Cleo, wearing a beautiful costume, emerges from the fountain where her body was found in real life. She sings and performs acrobatics while everyone cheers for her; even Maddie can’t take her eyes off of Cleo. Suddenly, Cleo slips and plunges into the lake, and Maddie dives off a lifeguard’s chair to save her. Back in the hospital hall — presumably “under” the lake — the show’s protagonists wear the same outfits — golden with crowns. When they emerge from the water, Maddie wears the outfit, but Cleo is swaddled in her blue coat.
Before Cleo can explain who killed her, Reggie emerges from the water behind them…

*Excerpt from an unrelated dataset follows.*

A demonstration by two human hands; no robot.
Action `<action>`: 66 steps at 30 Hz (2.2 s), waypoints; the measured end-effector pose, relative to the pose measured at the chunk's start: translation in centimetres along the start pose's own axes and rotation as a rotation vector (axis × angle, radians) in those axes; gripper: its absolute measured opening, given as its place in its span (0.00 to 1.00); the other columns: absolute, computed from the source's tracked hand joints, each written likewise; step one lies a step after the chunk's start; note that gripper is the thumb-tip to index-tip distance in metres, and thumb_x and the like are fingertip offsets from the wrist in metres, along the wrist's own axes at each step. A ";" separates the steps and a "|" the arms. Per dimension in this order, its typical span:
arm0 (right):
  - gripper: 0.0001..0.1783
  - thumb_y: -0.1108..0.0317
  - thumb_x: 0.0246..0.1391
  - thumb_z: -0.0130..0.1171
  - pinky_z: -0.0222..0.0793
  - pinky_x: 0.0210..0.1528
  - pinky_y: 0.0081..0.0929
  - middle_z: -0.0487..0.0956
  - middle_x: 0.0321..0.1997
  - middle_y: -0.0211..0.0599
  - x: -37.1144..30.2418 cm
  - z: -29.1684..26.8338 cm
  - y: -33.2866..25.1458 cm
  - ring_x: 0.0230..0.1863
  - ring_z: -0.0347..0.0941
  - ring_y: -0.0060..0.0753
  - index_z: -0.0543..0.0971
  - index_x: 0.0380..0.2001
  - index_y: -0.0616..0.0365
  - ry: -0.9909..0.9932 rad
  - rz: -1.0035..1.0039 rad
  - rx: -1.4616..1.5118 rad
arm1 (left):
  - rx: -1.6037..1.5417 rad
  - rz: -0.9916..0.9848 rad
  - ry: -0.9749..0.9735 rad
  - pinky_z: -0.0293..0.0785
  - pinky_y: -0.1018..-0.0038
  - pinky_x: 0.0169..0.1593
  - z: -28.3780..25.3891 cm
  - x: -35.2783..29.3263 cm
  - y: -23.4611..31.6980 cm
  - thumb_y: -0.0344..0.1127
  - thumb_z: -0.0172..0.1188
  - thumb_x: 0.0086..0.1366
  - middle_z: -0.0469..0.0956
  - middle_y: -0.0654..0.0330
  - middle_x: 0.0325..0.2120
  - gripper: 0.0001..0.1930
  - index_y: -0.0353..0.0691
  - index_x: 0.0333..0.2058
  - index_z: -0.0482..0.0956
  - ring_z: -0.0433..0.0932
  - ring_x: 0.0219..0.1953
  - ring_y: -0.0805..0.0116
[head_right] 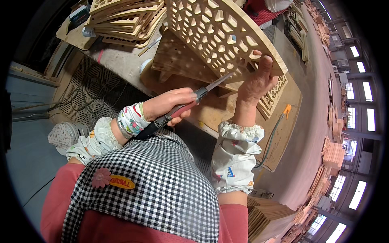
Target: The person holds a wooden lattice panel and sands the interior of its geometric cutouts using a handheld pneumatic or electric sanding tool, while another worker operates at an adjacent bench.
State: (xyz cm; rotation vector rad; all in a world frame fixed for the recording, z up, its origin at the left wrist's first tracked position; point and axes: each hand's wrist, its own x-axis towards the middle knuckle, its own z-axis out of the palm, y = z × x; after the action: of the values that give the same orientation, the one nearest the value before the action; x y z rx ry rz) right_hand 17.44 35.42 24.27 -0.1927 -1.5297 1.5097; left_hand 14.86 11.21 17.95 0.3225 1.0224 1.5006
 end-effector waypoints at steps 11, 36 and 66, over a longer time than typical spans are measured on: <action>0.32 0.40 0.69 0.62 0.84 0.33 0.34 0.83 0.39 0.41 -0.3 0.4 -0.3 0.33 0.83 0.38 0.82 0.41 0.66 0.016 -0.008 -0.021 | -0.140 -0.034 -0.021 0.66 0.77 0.17 0.2 3.0 -0.1 0.53 0.52 0.80 0.76 0.64 0.25 0.18 0.42 0.44 0.74 0.70 0.15 0.76; 0.21 0.54 0.73 0.61 0.86 0.37 0.30 0.86 0.43 0.39 -0.8 0.6 -0.4 0.38 0.83 0.29 0.83 0.48 0.65 0.003 -0.029 0.062 | 0.138 0.074 0.074 0.65 0.79 0.16 1.6 -0.3 -0.7 0.47 0.51 0.80 0.72 0.66 0.21 0.14 0.42 0.41 0.70 0.69 0.13 0.77; 0.25 0.46 0.68 0.64 0.81 0.40 0.30 0.83 0.43 0.34 -2.1 1.4 -1.4 0.42 0.80 0.27 0.83 0.46 0.60 0.023 0.026 -0.021 | -0.281 -0.009 -0.197 0.64 0.78 0.16 0.2 2.4 -0.8 0.53 0.44 0.84 0.74 0.62 0.25 0.20 0.41 0.48 0.74 0.67 0.16 0.77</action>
State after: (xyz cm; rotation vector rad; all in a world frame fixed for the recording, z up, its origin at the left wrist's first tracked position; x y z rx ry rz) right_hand 18.28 32.77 24.68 -0.2420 -1.5309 1.5079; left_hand 14.98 13.39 16.59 0.2583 0.6474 1.5476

Around them, the forest looks dead and the lifeguard’s chair is on fire. Even the crowds have disappeared from the shore. Completely alone, Maddie grasps Cleo’s shoulders and says, “Tell me.” Before Cleo can explain who killed her, Reggie emerges from the water behind them, wielding a paddle. He strikes Maddie, who is jarred awake in her hospital bed. Back in reality, Maddie tells a nurse that she “can’t dream anymore” — it’s all too much. The nurse assures her that she’s awake, and when Maddie asks who she is, the camera reveals Ingram, who says, “I was Cleo Johnson.”
Lady in the Lake‘s finale airs on Apple TV+ on August 23, 2024.